CAPÍTULO 6 TRAJETÓRIAS DE VIDA DE ADOLESCENTES-PAIS

6.6 Antônio, o filho decepcionado com o pai

Idade: 19 anos

Escolaridade: 1º ano do segundo grau. Atualmente não freqüenta a escola.

Situação profissional: trabalha há cinco anos com a irmã no comércio de DVDs e fitas de vídeo (VHS). A irmã é empresária e possui vários pontos de venda de DVDs e VHSs. Atualmente, o adolescente possui o seu próprio ponto de venda.
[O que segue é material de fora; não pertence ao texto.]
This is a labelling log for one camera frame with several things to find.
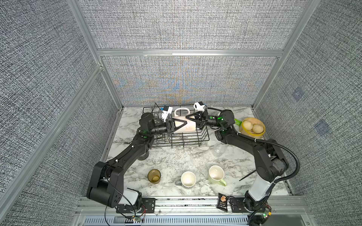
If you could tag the clear glass cup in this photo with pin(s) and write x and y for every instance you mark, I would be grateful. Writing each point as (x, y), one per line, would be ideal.
(219, 150)

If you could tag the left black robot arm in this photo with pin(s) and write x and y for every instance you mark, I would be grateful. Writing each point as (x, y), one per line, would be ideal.
(106, 185)

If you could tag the pink ceramic mug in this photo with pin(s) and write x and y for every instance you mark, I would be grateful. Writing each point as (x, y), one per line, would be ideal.
(182, 112)

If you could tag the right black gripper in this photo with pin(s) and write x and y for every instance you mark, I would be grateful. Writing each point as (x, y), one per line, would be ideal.
(199, 117)

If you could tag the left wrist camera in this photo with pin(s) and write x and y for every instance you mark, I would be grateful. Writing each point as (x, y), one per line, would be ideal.
(166, 111)

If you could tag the light green ceramic mug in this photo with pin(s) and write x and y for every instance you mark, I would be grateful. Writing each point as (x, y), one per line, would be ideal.
(216, 175)

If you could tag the amber glass cup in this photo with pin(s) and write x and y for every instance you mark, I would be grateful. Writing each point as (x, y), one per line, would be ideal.
(154, 176)

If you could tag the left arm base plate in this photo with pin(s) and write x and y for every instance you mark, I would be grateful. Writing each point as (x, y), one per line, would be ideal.
(146, 205)

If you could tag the round bread bun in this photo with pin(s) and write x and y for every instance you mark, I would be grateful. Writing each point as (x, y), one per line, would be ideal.
(258, 129)
(247, 125)

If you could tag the black stirring stick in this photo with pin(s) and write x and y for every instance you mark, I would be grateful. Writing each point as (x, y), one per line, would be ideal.
(249, 174)

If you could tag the black snack packet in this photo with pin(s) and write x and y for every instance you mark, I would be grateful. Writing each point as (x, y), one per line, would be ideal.
(222, 203)

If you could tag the yellow bowl with green handle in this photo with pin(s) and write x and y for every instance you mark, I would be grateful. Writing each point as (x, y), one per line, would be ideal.
(249, 133)

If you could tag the black wire dish rack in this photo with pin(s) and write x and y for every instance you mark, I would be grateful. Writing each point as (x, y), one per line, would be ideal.
(164, 139)

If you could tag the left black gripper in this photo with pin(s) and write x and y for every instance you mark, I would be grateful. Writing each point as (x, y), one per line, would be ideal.
(169, 126)

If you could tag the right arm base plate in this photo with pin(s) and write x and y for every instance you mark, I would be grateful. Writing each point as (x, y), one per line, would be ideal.
(237, 204)

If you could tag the white grey ceramic mug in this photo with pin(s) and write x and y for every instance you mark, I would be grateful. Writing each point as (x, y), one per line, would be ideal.
(188, 180)

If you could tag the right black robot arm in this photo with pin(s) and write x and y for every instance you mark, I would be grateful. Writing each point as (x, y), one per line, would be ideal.
(270, 161)

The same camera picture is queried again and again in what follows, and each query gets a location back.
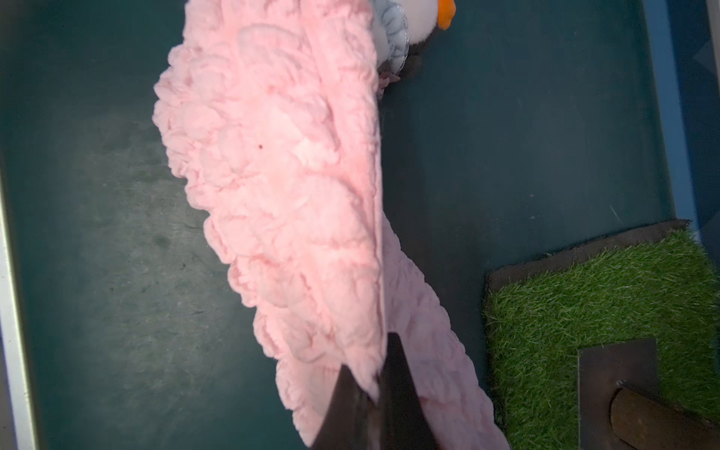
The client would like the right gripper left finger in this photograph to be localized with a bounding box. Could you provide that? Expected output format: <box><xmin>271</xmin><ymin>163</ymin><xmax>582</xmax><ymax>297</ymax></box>
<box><xmin>310</xmin><ymin>365</ymin><xmax>371</xmax><ymax>450</ymax></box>

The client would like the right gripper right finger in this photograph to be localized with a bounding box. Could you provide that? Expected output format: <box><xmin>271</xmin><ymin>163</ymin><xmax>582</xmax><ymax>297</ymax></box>
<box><xmin>379</xmin><ymin>333</ymin><xmax>440</xmax><ymax>450</ymax></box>

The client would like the pink fluffy knitted bag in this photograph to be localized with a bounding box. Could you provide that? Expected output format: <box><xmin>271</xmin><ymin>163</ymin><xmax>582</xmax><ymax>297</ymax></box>
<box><xmin>153</xmin><ymin>1</ymin><xmax>508</xmax><ymax>449</ymax></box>

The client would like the white orange duck plush charm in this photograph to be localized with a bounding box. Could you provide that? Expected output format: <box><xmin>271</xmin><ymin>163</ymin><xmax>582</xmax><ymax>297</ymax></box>
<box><xmin>370</xmin><ymin>0</ymin><xmax>457</xmax><ymax>84</ymax></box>

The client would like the green artificial grass mat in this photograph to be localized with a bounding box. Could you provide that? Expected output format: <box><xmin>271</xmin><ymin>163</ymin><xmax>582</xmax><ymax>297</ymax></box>
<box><xmin>485</xmin><ymin>219</ymin><xmax>719</xmax><ymax>449</ymax></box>

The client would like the dark tree base plate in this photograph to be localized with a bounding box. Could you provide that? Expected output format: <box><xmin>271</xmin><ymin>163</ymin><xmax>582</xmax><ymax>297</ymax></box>
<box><xmin>577</xmin><ymin>336</ymin><xmax>720</xmax><ymax>450</ymax></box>

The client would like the aluminium cage frame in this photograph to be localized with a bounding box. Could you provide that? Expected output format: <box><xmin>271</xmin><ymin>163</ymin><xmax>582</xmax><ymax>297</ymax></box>
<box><xmin>1</xmin><ymin>187</ymin><xmax>39</xmax><ymax>450</ymax></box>

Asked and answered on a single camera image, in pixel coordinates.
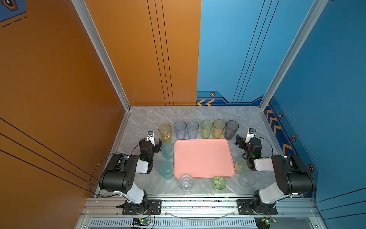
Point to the green short glass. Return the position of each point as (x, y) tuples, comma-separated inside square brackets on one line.
[(219, 183)]

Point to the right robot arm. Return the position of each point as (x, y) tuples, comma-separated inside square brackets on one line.
[(291, 176)]

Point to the yellow tall glass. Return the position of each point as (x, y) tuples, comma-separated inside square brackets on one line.
[(165, 131)]

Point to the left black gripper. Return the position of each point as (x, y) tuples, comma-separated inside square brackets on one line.
[(156, 144)]

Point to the teal glass upper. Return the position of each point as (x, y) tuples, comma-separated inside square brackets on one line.
[(167, 150)]

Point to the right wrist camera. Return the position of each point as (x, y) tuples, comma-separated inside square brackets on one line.
[(250, 134)]

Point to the right circuit board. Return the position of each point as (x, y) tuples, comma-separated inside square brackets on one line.
[(265, 223)]

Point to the teal glass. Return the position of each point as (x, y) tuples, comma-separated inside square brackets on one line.
[(166, 170), (167, 150)]

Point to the clear round glass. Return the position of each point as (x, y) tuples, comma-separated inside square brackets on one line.
[(186, 182)]

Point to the grey smoky tall glass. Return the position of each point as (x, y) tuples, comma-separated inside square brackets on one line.
[(231, 129)]

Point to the teal glass lower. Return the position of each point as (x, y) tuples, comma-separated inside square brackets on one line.
[(166, 170)]

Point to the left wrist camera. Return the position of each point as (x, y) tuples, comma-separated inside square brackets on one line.
[(150, 137)]

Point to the green tall glass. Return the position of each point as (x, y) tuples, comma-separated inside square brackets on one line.
[(206, 127)]

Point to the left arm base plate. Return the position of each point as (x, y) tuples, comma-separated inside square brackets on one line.
[(151, 206)]

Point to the right aluminium corner post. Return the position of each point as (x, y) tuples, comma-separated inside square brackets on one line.
[(307, 25)]

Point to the blue smooth tall glass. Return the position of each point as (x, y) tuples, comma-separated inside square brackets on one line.
[(192, 129)]

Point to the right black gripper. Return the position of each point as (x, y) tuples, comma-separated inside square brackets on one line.
[(241, 141)]

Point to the amber tall glass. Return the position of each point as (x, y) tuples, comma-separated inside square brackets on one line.
[(218, 128)]

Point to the blue textured tall glass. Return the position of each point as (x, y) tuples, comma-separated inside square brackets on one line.
[(180, 129)]

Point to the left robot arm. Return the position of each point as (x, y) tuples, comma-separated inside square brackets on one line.
[(118, 176)]

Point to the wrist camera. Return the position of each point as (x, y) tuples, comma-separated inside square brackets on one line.
[(150, 137), (250, 134)]

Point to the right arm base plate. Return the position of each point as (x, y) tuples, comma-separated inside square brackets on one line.
[(248, 207)]

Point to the left circuit board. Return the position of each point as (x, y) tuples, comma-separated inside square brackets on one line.
[(141, 222)]

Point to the pink plastic tray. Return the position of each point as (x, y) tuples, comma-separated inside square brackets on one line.
[(203, 158)]

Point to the clear short glass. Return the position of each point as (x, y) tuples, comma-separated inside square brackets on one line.
[(247, 179)]

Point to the left aluminium corner post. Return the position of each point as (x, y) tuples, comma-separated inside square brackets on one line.
[(90, 27)]

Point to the circuit board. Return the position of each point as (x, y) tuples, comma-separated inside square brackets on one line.
[(265, 223), (141, 222)]

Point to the aluminium corner post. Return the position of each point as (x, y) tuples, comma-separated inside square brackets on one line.
[(307, 25), (90, 27)]

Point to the aluminium front rail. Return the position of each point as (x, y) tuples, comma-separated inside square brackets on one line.
[(293, 213)]

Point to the clear tube on rail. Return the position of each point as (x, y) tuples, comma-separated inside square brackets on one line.
[(198, 217)]

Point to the peach short glass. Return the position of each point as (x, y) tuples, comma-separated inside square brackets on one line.
[(241, 166)]

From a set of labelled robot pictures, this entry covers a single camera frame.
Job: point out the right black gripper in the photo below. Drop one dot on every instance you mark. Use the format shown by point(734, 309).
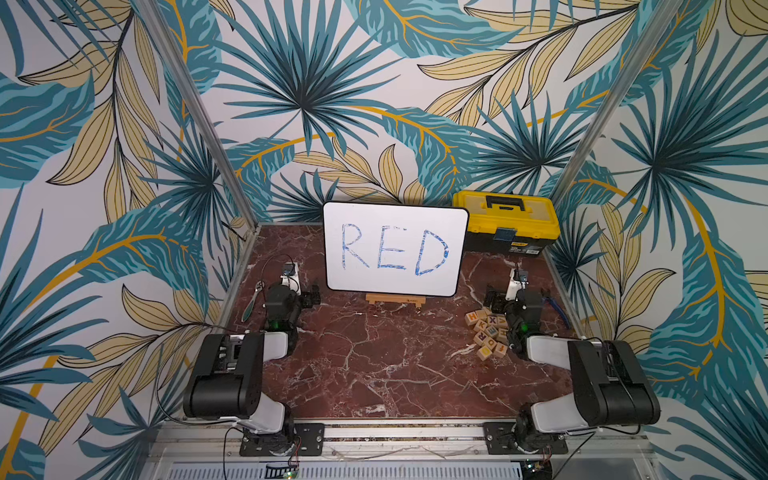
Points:
point(496, 299)

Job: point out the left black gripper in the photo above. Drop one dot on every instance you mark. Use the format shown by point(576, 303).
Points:
point(306, 294)

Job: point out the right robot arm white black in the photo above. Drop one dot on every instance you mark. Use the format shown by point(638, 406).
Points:
point(609, 387)

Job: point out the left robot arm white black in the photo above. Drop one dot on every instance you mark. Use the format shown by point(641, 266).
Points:
point(226, 383)

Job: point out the wooden letter block H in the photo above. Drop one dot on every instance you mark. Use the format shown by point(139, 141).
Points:
point(473, 317)

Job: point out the wooden letter block J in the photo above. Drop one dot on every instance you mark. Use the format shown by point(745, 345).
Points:
point(500, 350)

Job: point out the wooden letter block front left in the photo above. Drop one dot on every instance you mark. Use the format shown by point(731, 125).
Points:
point(484, 353)

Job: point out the white dry-erase board RED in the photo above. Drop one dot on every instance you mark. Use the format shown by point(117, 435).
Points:
point(394, 249)

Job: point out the wooden board easel stand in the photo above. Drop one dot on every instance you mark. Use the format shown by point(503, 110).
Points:
point(416, 300)

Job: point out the yellow black toolbox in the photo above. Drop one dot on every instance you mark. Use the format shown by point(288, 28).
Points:
point(508, 224)

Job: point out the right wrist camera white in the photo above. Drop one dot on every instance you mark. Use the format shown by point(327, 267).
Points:
point(518, 282)

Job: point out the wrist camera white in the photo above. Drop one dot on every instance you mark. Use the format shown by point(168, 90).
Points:
point(290, 278)
point(518, 282)

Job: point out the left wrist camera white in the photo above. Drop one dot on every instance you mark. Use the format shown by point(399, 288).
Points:
point(290, 278)

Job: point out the teal handled ratchet wrench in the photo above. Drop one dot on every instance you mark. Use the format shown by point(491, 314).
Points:
point(248, 310)

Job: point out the blue handled pliers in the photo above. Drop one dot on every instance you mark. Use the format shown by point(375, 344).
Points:
point(549, 300)

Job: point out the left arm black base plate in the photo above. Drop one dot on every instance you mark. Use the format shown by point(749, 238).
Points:
point(302, 439)

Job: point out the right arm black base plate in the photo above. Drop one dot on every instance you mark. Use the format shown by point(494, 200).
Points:
point(507, 438)

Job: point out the aluminium front rail frame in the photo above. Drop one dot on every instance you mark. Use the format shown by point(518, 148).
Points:
point(377, 448)
Idade da companheira: 18 anos Idade da filha: 3 meses

Apresentação do adolescente

Antônio é um jovem bem alto, simpático e sorridente. É moreno claro, tem olhos e cabelos castanhos. Tem uma personalidade sedutora, e durante toda a entrevista, fez questão de enaltecer as alegrias da paternidade e da vida conjugal. Foi muito agradável entrevistá-lo, pois, além da alegria contagiante, Antônio tem bastante humor e é muito afetuoso: durante grande parte da entrevista me chamou de “mulher”, tratamento que “estende carinhosamente”, às outras técnicas do CDS.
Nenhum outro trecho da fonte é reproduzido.